I - Apache Web Server (httpd): This is a well-known and ubiquitously-deployed open-source web server technology. In the Bamboo IAM infrastructure, it is used to establish trust, via exchange of X.509 certificates (which may be self-signed) between applications/tools/services/platforms participating in the Bamboo Trust Federation, described above.
Additional diagrams based on the one shown above sketch component interactions:
- Components that interact to enable identity, group, and policy are sketched in the diagram whose thumbnail is on the left
- Components that interact to enable Client Auth (authentication of applications and platforms in the Bamboo ecosystem) and user authentication (AuthN) are sketched in the diagram whose thumbnail is on the right.
Installing and configuring technology components to support IAM
Documentation about installation and configuration are principally located under the wiki page Install and Configure Technology Components.

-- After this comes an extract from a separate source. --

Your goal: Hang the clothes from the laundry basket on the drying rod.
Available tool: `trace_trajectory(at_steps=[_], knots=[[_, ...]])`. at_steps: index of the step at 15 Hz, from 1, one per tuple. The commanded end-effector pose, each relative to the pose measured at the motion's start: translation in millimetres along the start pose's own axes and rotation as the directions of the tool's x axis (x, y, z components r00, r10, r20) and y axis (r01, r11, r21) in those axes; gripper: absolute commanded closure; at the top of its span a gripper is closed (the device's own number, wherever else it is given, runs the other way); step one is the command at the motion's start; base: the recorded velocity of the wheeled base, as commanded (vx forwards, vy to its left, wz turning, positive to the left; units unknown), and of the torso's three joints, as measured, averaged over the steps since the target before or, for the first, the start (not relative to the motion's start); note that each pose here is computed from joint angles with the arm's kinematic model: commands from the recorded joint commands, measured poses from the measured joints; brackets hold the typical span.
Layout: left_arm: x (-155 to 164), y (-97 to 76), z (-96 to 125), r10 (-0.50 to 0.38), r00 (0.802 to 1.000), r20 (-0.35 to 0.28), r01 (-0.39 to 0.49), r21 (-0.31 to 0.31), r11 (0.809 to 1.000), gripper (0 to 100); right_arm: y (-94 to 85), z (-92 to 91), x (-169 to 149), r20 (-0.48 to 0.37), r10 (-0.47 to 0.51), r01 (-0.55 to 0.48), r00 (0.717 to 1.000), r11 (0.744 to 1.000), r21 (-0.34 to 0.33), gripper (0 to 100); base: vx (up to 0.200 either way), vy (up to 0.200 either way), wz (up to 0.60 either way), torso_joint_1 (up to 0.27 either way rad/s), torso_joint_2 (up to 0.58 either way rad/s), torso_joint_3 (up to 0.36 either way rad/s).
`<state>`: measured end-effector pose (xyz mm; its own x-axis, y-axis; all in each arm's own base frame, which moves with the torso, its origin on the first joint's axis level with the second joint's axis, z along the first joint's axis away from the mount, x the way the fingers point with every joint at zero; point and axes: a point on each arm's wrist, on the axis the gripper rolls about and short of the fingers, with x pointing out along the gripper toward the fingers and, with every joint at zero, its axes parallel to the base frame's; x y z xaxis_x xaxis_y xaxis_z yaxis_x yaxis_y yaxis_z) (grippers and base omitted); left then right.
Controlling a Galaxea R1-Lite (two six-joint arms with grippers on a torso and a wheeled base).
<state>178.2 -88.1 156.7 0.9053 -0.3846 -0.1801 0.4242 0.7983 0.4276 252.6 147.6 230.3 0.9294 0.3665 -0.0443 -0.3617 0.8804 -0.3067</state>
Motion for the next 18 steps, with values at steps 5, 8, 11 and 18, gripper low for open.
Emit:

|Technology Component(s)||Documentation Link(s)||Notes|
|Developer toolkit||Developer Workbench Environment for BSP Service Developers||Java, Maven, Eclipse and IDE plugins, required filesystem directories, required environment variables|
|FUSE ESB||Developer Workbench Environment for BSP Service Developers||Core element of Bamboo Services Platform (BSP, the deployment container for centrally-hosted services whose APIs are linked from Service APIs - Centrally-Hosted Bamboo Services)|
|PostgreSQL database||Developer Workbench Environment for BSP Service Developers||Relational database providing persistence for BSP-deployed services|
|Core BSP-deployed services||Developer Workbench Environment for BSP Service Developers||Core services, including those that support IAM|
|Apache Web Server (httpd)||Configure Apache Web Server for Client Auth||httpd supports client auth (authenticating trusted client applications), as well as proxy-forwarding over AJP of BSP services|
|Grouper||Grouper Install - Configure - Populate||Grouper provides persistence for the "Application Catalog" (known/trusted client applications in the Bamboo Trust Federation); as well as for user-created and -managed groups|
|Application Catalog data||Maintaining Application Catalog Data for Trusted Clients||For an application to be trusted (a key element of gaining permission to invoke services protected by policies that restrict access), Application Catalog data must be maintained.|
|Trust Federation metadata||Maintaining SAML Metadata that establishes a Trust Federation||Identity providers and service providers trusted within the Bamboo Trust Federation must be identified with SAML metadata.|
|Social/SAML Gateway||Social/SAML Gateway to enable social media identity provision||A Social/SAML gateway must be a part of the Authentication 'machinery' if social media Identity Providers (e.g., Google) are to be used for user logins.|
When policies in effect restrict access to anonymous users or anonymous applications, only "Trusted Applications" can succeed in invoking the affected services. Only "Trusted Applications" can assert the identity of a user to BSP-deployed services (anonymous client apps imply anonymous users).
Links to architectural overview and service APIs
For an architectural overview of services on the Bamboo Services Platform, including IAM services, see Architectural Overview of the Bamboo Services Platform.
Service APIs for Person, Person Profile, Contact, Group, Request Manager, Protected Resource, and other centrally-hosted services, see Service APIs - Centrally-Hosted Bamboo Services.